El año pasado escribí que los empresarios deben ser conscientes de una tendencia creciente de demandas colectivas federales en las que se alega que los sitios web de las empresas y los terminales de punto de venta incumplen el Título III de la Ley de Estadounidenses con Discapacidades (la «ADA»). A día de hoy, tener un sitio web a través del cual se realizan ventas y que no sea ampliamente accesible es una invitación a ser demandado.

A modo de recordatorio, la ADA exige a todas las empresas que eliminen cualquier obstáculo que impida a una persona con discapacidad acceder a sus productos o servicios en línea; y, según la ADA:

«Una empresa puede haber discriminado a las personas con discapacidad al construir y mantener barreras arquitectónicas que impiden a estas personas disfrutar de los servicios de la empresa como cualquier otra persona».

A principios de esta semana, Prospect Farms Hemp Sales LLC y Highline Wellness Inc. fueron citadas en sendas demandas presentadas ante un tribunal federal por Rasheta Bunting, quien padece ceguera legal. En resumen, las demandas alegan lo siguiente:

«El demandante interpone esta demanda por violación de los derechos civiles contra Prospect Farms por no haber diseñado, construido, mantenido y gestionado su página web de forma que sea totalmente accesible y pueda ser utilizada de manera autónoma por el demandante y otras personas ciegas o con discapacidad visual. El demandado niega a las personas ciegas y con discapacidad visual de todo Estados Unidos el acceso en igualdad de condiciones a los productos y servicios que Prospect Farms ofrece a sus clientes sin discapacidad a través de www.Prospectfarms.com (en lo sucesivo, «Prospectfarms.com» o «el sitio web»). La denegación por parte de los demandados de un acceso pleno e igualitario a su sitio web —y, por lo tanto, la denegación de los productos y servicios que ofrece, junto con sus establecimientos físicos— constituye una violación de los derechos del demandante en virtud de la Ley de Estadounidenses con Discapacidades (la «ADA»).»

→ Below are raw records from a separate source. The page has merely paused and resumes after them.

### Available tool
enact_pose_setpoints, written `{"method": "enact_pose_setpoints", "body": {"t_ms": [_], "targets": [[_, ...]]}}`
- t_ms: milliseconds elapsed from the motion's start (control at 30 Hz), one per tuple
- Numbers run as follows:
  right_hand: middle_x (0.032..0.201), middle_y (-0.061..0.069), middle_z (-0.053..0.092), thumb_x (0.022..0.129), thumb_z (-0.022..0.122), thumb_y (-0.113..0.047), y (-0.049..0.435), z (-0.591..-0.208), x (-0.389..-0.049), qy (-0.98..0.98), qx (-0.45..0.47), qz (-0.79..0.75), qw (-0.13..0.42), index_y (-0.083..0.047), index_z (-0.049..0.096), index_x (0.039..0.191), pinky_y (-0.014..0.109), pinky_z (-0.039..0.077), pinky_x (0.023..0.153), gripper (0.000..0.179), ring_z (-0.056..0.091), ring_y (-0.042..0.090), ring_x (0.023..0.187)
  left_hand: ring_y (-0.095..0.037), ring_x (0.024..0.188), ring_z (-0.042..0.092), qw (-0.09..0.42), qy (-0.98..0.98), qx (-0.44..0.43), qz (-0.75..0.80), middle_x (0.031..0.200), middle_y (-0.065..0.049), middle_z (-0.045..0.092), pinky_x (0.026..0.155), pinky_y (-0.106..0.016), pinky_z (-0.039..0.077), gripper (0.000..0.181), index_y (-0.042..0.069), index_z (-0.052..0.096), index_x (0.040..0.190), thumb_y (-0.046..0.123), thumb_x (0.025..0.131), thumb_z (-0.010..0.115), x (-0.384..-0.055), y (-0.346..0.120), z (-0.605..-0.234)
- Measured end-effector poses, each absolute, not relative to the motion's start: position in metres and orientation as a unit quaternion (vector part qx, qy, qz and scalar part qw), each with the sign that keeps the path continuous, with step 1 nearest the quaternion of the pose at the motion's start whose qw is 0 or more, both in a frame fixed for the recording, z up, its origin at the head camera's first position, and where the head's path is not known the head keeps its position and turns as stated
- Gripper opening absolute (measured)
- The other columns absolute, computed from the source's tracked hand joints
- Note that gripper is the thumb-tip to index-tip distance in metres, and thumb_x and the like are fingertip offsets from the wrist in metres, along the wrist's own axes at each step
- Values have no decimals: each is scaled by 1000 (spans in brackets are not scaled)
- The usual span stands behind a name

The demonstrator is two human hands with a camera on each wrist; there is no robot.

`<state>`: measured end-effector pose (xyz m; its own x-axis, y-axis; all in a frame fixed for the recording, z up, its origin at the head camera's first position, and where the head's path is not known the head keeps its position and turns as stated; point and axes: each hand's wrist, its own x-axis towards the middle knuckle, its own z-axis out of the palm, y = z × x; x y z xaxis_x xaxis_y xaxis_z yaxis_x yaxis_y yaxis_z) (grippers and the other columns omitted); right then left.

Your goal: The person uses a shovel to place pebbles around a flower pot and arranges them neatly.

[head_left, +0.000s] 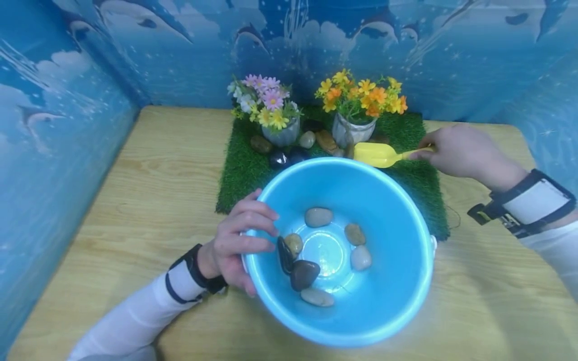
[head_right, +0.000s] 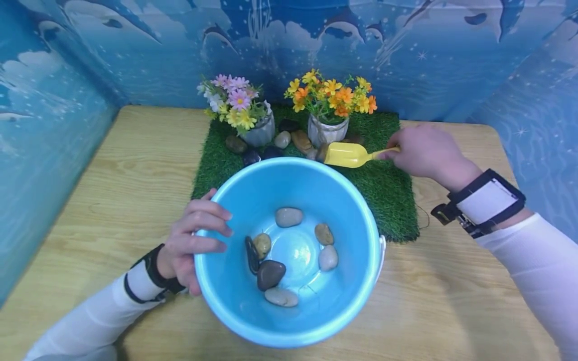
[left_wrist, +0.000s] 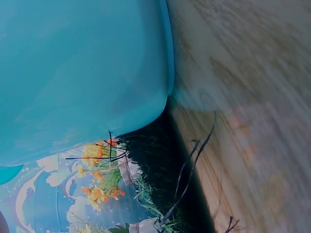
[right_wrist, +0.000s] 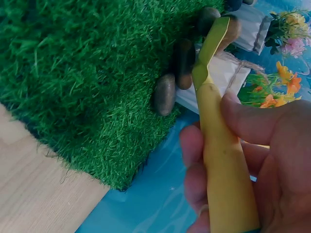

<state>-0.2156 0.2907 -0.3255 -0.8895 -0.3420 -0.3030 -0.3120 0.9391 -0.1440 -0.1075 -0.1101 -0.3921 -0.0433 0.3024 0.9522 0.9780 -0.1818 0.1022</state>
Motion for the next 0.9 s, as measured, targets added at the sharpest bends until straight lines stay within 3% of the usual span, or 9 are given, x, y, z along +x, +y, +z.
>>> {"method": "enact_pose_setpoints", "body": {"t_ms": [167, 267, 500, 633, 733, 900], "targets": [[85, 9, 72, 100, 54, -51, 291, -327, -214, 970, -159, -54, 174, 3, 68, 117, 51, 52, 65, 58, 61, 19, 61, -34, 96, 56, 352, -533, -599, -482, 89, -14, 63, 114, -53, 28, 56, 8, 63, 88, 62, 95, 53, -107, -110, -391], [96, 15, 71, 100, 53, -53, 293, -321, -212, 970, -149, -42, 185, 3, 67, 119, 51, 52, 65, 61, 62, 20, 66, -34, 95, 56, 355, -531, -600, -482, 89, -14, 63, 115, -52, 27, 56, 8, 63, 87, 62, 95, 52, -107, -109, -390], [101, 24, 68, 102, 46, -54, 298, -292, -198, 979, -109, 7, 174, 6, 61, 124, 46, 47, 55, 66, 57, 23, 61, -34, 93, 56, 359, -527, -602, -481, 89, -14, 63, 115, -51, 27, 57, 7, 62, 87, 62, 96, 51, -108, -108, -388], [88, 24, 67, 104, 50, -42, 294, -270, -184, 989, -103, 20, 109, 9, 61, 121, 44, 44, 50, 55, 52, 25, 55, -34, 93, 56, 359, -529, -601, -480, 89, -13, 63, 116, -51, 27, 57, 7, 62, 87, 63, 96, 51, -108, -109, -389], [67, 16, 61, 102, 58, -32, 290, -257, -172, 992, -123, 20, 28, 10, 62, 117, 41, 37, 47, 45, 45, 27, 53, -34, 93, 56, 358, -531, -600, -480, 88, -14, 63, 116, -51, 27, 57, 7, 62, 87, 63, 96, 51, -108, -109, -389], [69, 15, 62, 90, 76, -21, 277, -242, -154, 970, -216, 9, -112, 3, 70, 107, 40, 31, 54, 30, 41, 30, 67, -34, 92, 56, 361, -531, -599, -478, 87, -14, 63, 115, -51, 27, 57, 7, 62, 87, 63, 96, 51, -107, -109, -389]]}}
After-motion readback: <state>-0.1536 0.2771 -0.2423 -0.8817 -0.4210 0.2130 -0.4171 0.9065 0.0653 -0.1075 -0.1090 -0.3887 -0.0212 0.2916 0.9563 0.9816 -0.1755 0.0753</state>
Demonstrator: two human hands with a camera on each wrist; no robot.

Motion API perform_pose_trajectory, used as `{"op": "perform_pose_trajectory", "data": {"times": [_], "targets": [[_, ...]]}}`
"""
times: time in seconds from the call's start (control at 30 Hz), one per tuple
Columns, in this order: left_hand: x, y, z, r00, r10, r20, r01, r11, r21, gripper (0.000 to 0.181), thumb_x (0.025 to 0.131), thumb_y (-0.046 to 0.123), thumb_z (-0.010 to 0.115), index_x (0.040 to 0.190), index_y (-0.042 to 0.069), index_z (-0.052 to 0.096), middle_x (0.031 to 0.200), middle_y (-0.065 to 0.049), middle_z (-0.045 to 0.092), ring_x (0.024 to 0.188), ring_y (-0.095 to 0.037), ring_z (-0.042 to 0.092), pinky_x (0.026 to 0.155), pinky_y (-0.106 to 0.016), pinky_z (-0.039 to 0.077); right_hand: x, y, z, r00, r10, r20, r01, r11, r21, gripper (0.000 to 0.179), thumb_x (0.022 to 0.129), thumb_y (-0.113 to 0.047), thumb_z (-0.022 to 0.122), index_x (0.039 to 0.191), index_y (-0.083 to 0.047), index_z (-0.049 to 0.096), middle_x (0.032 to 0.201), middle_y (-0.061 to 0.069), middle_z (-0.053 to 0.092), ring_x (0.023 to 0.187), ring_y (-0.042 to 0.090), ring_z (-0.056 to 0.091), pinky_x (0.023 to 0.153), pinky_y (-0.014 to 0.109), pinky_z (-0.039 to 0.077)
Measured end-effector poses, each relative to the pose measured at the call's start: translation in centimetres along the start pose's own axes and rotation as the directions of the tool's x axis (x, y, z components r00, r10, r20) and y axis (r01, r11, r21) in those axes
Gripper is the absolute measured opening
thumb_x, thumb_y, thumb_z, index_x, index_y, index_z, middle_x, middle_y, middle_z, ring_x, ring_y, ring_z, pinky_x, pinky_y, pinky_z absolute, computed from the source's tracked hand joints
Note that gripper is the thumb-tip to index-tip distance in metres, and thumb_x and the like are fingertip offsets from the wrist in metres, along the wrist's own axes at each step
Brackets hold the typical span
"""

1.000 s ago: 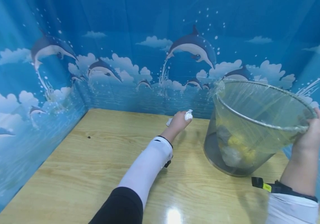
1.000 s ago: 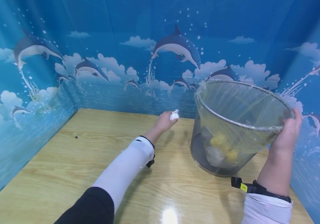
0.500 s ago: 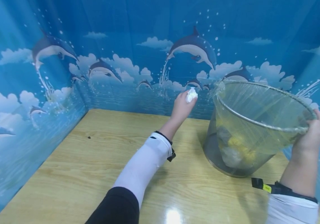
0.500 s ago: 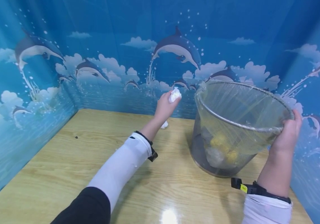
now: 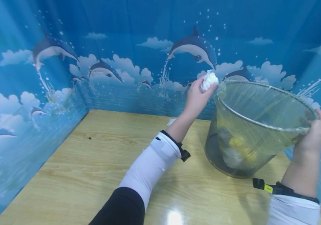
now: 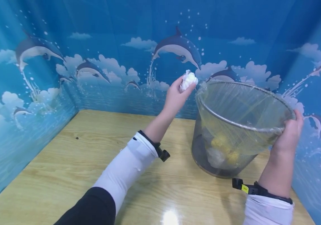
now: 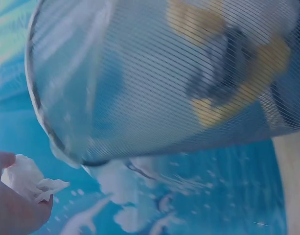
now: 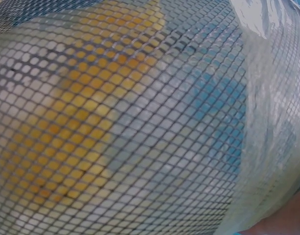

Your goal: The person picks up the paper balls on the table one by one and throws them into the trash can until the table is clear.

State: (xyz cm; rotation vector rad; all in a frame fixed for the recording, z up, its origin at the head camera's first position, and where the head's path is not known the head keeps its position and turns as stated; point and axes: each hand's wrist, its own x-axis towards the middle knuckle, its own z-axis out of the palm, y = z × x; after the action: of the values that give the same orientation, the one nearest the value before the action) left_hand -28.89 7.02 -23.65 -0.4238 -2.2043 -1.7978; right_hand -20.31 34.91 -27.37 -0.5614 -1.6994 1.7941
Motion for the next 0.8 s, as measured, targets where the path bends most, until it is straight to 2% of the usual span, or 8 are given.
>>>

En concreto, las denuncias alegan que las páginas web de las empresas «contienen miles de barreras de acceso que dificultan, cuando no imposibilitan, el uso de la página web por parte de los clientes ciegos y con discapacidad visual». Ella señala: «Las personas ciegas tienen una necesidad aún mayor que las personas videntes de comprar y realizar transacciones por Internet debido a las dificultades a las que se enfrentan en cuanto a movilidad».

Estas demandas suelen ser interpuestas por grupos de consumidores con discapacidad visual que alegan que una determinada página web no se adapta a su discapacidad; y ahora, independientemente de que los demandantes tengan o no motivos válidos, parece que este sector es, efectivamente, su próximo objetivo. Si una demanda prospera, se puede exigir al demandado que lleve a cabo determinadas medidas, entre las que se incluyen necesariamente aspectos como asumir el coste de rediseñar su sitio web o su sistema de punto de venta para cumplir con la normativa, así como pagar los honorarios y costas de los abogados del demandante. En definitiva, estas demandas también pueden resultar muy costosas en muy poco tiempo.

En definitiva, es realmente importante adelantarse a todo esto y asegurarse de que su empresa se mantenga al corriente de los requisitos de la ADA y aplique prácticas que garanticen que sus sistemas estén actualizados. El cumplimiento normativo es fundamental en este sentido. Y, si su empresa se viera afectada por una carta de requerimiento o una reclamación, las acusaciones deben tomarse en serio y abordarse con rapidez.